Department of Chemistry, Koç University
Koç Universitesi, Rumelifeneri Yolu, Fen Fakültesi 34450, Sarıyer, İstanbul, Türkiye
The Rational Design of Heterojunction Photocatalysts for Hydrogen Production under Visible Light
Hydrogen (H2) has been regarded as one of the most promising candidates to replace the traditional fossil fuel-based energy supply owing to its advantageous features such as having the highest known energy content per mass, being producible from numerous sources including water with various methods in every geography, and directly utilizable in fuel cells . Despite its numerous advantages, hydrogen economy has still faced with the challenges of safe delivery and efficient storage of hydrogen due to its extreme lightness and reactivity, in practical applications . Over the years, chemical hydrogen storage either in solid state or liquid phase proved to having significant advantages in terms of the safety, stability and cost-efficiency . Numerous materials have been tested as chemical hydrogen storage materials, among which ammonia borane (AB)  and formic acid (FA)  have been regarded as the most promising ones. Up to date, numerous catalysts have been developed for the dehydrogenation of AB and FA, which were mostly traditional transition metal nanocatalysts. However, considering the efficacy and the stability of the reported nanocatalysts so far, the development of a more efficient, non-toxic, stable, cost-effective, and environmentally friendly catalysts are still required . In this regard, the utilization of visible-light-driven photocatalysts, allowing the direct conversion of solar energy to chemical energy, in hydrogen generation from AB and FA is one of the most promising approaches to enhance the hydrogen production activity of the traditional heterogeneous catalysts. Additionally, the photocatalytic hydrogen generation from water by utilizing solar energy, namely water splitting, has been regarded as one of the most promising and economic routes for hydrogen storage/production/delivery.2 In this regard, our recent research has been focused on the rational design of heterogeneous photocatalysts for hydrogen generation from the chemical hydrogen storage materials (AB and FA) and from water. In this talk, I will summarize our recent studies on the rationally designed heterojunction photocatalysts comprising the semiconductor two-dimensional (2D) materials (graphitic carbon nitride and black phosphorus) and the transition metal nanoparticles for hydrogen generation from AB, FA, and water under visible light illumination.

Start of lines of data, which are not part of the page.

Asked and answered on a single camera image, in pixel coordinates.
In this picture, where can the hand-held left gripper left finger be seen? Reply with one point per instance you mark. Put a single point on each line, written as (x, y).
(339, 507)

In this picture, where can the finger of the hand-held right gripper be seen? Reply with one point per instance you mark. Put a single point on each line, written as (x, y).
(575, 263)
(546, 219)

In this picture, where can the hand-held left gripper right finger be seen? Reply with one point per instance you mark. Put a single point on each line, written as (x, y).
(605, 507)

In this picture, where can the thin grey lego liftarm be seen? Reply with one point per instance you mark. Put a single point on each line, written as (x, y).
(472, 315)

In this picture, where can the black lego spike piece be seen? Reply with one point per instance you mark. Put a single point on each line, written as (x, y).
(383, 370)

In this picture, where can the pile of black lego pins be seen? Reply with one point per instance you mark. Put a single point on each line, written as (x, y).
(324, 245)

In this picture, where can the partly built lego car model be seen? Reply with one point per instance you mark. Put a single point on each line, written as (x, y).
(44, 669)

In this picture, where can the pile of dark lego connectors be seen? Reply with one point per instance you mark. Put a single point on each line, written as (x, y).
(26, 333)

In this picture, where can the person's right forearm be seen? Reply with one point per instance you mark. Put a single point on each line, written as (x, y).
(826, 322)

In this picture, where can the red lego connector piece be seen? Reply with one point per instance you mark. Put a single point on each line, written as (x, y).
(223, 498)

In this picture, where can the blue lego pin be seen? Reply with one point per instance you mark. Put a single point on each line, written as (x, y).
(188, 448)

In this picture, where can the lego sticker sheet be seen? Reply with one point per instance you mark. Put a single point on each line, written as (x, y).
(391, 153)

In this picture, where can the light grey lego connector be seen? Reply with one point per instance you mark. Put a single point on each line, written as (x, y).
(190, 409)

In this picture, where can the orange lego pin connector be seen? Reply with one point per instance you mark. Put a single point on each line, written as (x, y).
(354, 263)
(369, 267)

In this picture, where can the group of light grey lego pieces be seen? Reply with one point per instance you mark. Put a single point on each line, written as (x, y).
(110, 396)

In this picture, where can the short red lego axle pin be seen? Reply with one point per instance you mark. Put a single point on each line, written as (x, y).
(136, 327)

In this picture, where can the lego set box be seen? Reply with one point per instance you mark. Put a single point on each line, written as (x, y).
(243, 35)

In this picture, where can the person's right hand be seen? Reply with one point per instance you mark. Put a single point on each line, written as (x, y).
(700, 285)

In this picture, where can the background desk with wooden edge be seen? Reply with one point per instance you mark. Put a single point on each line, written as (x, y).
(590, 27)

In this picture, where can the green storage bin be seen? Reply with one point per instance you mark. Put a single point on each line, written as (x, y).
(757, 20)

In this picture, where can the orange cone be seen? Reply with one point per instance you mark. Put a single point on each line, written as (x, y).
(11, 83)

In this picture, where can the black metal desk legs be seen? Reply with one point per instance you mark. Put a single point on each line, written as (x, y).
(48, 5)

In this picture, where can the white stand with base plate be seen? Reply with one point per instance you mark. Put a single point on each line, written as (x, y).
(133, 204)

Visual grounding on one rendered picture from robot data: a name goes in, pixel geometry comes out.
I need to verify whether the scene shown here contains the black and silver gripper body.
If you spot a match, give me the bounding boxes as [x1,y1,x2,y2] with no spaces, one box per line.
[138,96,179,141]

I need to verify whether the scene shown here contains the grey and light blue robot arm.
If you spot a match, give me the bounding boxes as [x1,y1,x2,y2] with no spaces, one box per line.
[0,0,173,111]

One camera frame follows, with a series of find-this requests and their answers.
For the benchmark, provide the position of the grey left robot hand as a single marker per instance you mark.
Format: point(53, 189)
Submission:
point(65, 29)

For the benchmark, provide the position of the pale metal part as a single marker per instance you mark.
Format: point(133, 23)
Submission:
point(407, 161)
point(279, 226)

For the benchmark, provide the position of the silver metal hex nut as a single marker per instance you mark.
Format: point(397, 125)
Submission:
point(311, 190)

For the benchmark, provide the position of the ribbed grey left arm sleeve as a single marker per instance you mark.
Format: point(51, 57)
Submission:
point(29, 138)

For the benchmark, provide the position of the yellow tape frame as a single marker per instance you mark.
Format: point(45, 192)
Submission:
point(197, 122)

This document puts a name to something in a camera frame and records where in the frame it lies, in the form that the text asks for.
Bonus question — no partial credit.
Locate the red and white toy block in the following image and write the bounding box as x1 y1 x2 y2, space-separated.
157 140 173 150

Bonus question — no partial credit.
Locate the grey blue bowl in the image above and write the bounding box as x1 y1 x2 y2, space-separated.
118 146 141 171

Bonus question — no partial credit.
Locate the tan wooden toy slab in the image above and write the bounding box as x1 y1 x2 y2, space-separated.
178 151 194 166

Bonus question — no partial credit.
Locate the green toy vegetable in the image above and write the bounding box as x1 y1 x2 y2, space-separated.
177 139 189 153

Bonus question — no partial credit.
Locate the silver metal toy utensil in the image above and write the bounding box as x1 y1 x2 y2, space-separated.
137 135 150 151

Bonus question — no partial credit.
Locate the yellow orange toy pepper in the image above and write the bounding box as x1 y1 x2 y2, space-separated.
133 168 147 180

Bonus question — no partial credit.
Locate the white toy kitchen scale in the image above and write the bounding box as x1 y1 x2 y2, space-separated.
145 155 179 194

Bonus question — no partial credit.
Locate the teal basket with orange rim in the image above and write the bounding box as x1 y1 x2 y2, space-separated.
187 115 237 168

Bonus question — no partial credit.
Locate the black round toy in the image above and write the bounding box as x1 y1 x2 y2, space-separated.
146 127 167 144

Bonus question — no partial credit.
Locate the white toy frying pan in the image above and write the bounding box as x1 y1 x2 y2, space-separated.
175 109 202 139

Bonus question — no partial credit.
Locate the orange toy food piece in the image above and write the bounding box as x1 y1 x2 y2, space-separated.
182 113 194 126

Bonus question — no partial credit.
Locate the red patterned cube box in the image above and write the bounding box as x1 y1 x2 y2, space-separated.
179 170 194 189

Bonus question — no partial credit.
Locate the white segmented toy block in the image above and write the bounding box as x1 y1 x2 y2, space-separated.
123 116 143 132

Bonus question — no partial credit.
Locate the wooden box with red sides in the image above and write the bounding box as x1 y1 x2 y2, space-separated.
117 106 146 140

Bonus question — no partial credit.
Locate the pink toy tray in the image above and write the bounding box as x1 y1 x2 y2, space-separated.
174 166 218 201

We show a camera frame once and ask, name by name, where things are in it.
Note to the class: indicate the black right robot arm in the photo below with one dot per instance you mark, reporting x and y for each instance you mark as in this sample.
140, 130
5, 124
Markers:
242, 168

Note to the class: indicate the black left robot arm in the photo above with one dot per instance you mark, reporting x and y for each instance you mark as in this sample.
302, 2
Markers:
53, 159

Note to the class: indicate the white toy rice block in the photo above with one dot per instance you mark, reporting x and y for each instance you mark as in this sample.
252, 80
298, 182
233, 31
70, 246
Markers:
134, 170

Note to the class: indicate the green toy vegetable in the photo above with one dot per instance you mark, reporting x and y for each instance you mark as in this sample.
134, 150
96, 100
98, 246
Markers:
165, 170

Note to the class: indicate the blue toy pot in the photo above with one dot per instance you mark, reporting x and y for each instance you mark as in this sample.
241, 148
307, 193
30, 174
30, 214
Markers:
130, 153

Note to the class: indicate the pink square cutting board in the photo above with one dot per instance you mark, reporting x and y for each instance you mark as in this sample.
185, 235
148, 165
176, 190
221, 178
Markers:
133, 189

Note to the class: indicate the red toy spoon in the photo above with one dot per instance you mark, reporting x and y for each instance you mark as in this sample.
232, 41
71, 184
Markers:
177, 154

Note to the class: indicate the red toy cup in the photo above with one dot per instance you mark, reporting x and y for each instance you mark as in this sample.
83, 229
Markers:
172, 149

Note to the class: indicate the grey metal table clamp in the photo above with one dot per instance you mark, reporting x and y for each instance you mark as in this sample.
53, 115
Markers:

Dr. Önder Metin received his B.Sc. degree in Chemistry from Çukurova University, Adana, Turkey in 2002 with the second honor degree. Then, he got a research assistant position at Middle East Technical University, Ankara, Turkey where he received his M.Sc. degree in 2006 and Ph.D. degree in 2010 at Department of Chemistry. During his Ph.D. studies, he studied as a TUBITAK research fellow at Department of Chemistry, Brown University (Rhode Island/USA) in 2009 and at Inorganic Chemistry Research Institute, Darmstadt Technical University, Germany in 2010. After his Ph.D., he moved to Department of Chemistry, Atatürk University, Erzurum, Turkey as an Assistant Professor in 2011. He then joined the Department of Chemistry, Brown University as a Post-Doctoral Research Associate in 2012 for one year. After the post-doctoral studies, he turned back to Atatürk University and promoted to the Associate Professor level in 2014. He then moved to Koç University as an Associate Professor in 2018.